Par courrier en date du 22 janvier 2016 remis en mains propres contre décharge, la société Sipartech a notifié à Mme [C] un avertissement.

Mme [C] a été en arrêt maladie du 3 au 10 février 2016.

Par lettre datée du 11 février 2016, Mme [C] a été convoquée à un entretien préalable fixé au 19 février 2016, et a été dispensée d'activité dans le même temps.

Mme [C] a été licenciée pour cause réelle et sérieuse par lettre recommandée datée du 25 février 2016 ainsi rédigée :

« Nous avons relevé que vous commettiez des fautes dans l'exécution de votre contrat de travail.

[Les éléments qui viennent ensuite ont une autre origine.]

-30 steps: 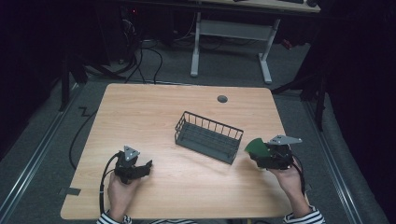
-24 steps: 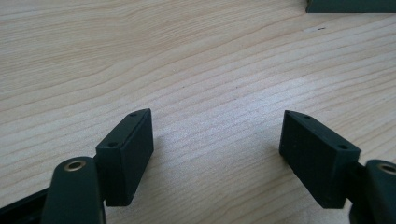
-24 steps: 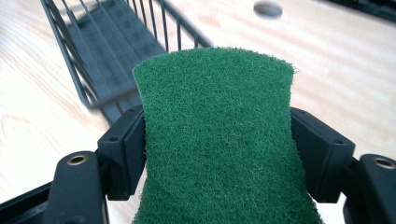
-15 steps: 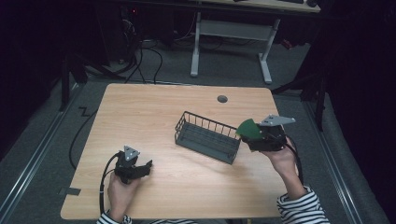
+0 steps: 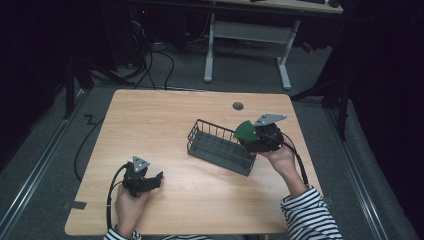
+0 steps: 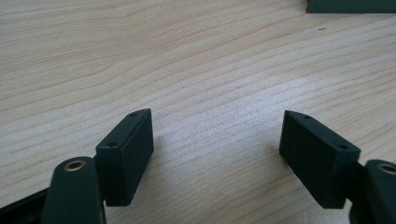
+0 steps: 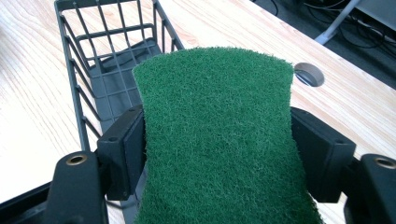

Ces fautes nous ont amenés à vous adresser un premier avertissement le 22 janvier dernier notamment pour utilisation à des fins personnelles de bons de remises de fidélité du restaurant-vente à emporter « Planet Sushi » destinés à la société Sipartech.

Depuis lors, nous avons découvert que vous aviez persisté dans vos agissements. Le 3 février dernier, lors de l'ouverture du courrier de la société Sipartech, nous avons constaté que figuraient 6 tickets Kadeos de la société Edenred à la demande de Staples à votre attention vous remerciant d'une commande passée.

Or, cette commande a été passée pour les besoins de la société et c'est donc notre société qui aurait dû être bénéficiaire desdits chèques de remise.

Nous avons alors fait un inventaire des bons de livraisons associés à des commandes que vous aviez passées depuis votre arrivée chez Sipartech et avons pu constater que vous préfériez choisir des cadeaux que vous utilisiez pour la majorité personnellement au détriment de bons de réduction qui auraient pu être appliqués sur les futures commandes de Sipartech.

A titre d'exemple, vous vous êtes attribuée une plaque à induction, un clavier flexible, un seau rafraîchissant, une batterie externe, un sac à dos, un casque Grunding'

Ces actes répétés sont caractérisés comme un détournement d'argent constituant un délit et passible de sanctions pénales.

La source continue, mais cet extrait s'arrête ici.